Selon une enquête qui a débouché sur un rapport intitulé « Big Spenders Swiss Trading Companies, African Oil and Risks of Opacity », les négociants suisses auraient fait main basse sur un quart du pétrole africain
L’ampleur des achats du brut auprès des gouvernements des dix principaux pays exportateurs d’Afrique subsaharienne serait astronomique. Entre 2011 et 2013, les firmes genevoises et de Zoug auraient acheté pour au moins 55 milliards de dollars, soit 12% des recettes budgétaires. Ces flux financiers se seraient opérés dans des contextes de corruption endémique, requérant une transparence dont le « conseil fédéral s’est refusé d’imposer en juin 2014 ».
Cette situation aurait débouché à une investigation approfondie, publiée le 22 juillet par la DB, Swissaid et le Natural Resource Governance Institute (US). Elle révèle la position hégémonique des négociants suisses en Afrique subsaharienne entre 2011 et 2013, se taillant la part du lion, soit « 25%, sur le segment très opaque du pétrole mis en vente par les Etats et les compagnies publiques », selon le rapport, évoquant même des positions monopolistiques dans certains pays, telles que le Cameroun, le Gabon, la Guinée équatoriale le Nigeria et le Tchad.
Au Tchad par exemple, Glencore aurait acquis en 2013, 100% de la part étatique du pétrole pour une valeur de 16% du budget national du pays, souligne le rapport. En Guinée équatoriale, ce sont les firmes Arcadia, Glencore, Trafigura et Vitol qui « se sont vus vendre du brut pour plus de 2,2 milliards de dollars 2012, un montant équivalent à 36% des recettes du pétro-Etat ». Au Nigeria, les firmes suisses auraient exporté pour 37 milliards de dollars entre 2011 et 2013, soit plus de 18% du budget.

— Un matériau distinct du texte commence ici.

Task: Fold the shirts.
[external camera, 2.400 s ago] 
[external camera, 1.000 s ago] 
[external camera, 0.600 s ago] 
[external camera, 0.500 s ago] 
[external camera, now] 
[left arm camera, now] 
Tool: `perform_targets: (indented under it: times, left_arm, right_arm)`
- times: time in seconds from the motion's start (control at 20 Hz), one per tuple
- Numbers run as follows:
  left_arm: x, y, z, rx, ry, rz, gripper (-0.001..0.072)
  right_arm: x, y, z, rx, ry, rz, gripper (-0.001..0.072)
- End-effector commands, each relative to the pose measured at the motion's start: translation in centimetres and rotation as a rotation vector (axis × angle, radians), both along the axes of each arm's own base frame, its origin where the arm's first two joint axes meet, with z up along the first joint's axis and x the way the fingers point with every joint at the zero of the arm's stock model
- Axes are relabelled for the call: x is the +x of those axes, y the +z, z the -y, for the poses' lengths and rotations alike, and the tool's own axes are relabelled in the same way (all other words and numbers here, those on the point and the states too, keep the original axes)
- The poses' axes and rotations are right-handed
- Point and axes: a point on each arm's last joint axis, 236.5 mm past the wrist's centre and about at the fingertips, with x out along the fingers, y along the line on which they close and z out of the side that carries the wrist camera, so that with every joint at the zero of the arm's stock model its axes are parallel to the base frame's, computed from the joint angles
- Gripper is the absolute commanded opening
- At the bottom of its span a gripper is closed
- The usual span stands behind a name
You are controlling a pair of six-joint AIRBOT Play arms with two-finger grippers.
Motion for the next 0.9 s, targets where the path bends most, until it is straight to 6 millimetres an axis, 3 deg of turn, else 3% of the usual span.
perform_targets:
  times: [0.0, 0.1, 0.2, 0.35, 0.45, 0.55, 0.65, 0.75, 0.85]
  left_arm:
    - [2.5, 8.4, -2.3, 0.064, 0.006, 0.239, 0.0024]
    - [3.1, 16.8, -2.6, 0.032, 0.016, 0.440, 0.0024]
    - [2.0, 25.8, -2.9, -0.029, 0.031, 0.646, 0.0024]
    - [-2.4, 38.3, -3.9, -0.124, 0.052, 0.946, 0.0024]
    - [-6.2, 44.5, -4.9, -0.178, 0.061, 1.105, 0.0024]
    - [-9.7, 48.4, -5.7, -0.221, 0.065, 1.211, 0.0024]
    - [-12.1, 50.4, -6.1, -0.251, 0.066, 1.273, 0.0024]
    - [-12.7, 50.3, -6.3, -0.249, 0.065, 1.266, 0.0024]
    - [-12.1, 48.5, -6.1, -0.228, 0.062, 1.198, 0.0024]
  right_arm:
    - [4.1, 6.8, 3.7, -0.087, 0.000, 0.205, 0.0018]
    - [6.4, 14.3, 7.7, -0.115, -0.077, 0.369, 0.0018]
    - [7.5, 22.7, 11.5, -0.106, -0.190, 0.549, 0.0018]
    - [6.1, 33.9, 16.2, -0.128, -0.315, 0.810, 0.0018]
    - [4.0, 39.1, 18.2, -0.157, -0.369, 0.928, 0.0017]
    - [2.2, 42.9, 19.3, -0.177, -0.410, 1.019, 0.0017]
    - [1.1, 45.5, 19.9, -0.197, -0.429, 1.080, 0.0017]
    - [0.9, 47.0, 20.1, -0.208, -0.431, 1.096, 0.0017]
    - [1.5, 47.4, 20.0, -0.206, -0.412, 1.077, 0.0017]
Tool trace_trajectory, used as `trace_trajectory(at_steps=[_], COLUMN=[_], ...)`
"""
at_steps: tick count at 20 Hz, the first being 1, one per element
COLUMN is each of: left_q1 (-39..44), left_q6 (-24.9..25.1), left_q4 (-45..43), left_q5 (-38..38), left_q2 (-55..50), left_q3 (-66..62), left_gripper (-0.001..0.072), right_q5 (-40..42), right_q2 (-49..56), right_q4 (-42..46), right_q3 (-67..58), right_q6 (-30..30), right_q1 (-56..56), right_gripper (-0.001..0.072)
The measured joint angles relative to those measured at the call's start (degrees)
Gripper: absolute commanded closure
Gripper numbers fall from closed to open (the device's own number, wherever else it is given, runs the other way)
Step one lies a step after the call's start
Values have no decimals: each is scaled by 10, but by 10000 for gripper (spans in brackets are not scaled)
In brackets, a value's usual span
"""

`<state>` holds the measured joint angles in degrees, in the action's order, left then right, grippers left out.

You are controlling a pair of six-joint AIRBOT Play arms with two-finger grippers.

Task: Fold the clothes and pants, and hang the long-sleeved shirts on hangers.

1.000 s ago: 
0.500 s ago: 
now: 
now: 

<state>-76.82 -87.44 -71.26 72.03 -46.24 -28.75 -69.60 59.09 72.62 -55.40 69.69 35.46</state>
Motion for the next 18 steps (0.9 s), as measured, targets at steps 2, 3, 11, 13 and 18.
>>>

La mauvaise gouvernance et la corruption font partie des maux qui régissent et perpétuent la malédiction du pétrole, rendue possible par le secret entourant l’or noir, souligne le rapport.
Le Parlement helvétique a demandé à examiner l’opportunité d’introduire une loi sur la transparence des paiements applicable au secteur des matières premières qui se serait soldé par un refus du gouvernement suisse à inclure le négoce dans le texte tout en reconnaissant l’importance de la transparence pour le pays producteurs ainsi que le risque de réputation que ce secteur fait peser sur la Suisse. Le rapport ne fait pas allusion à la part de responsabilité des dirigeants africains dans les négoces pétroliers.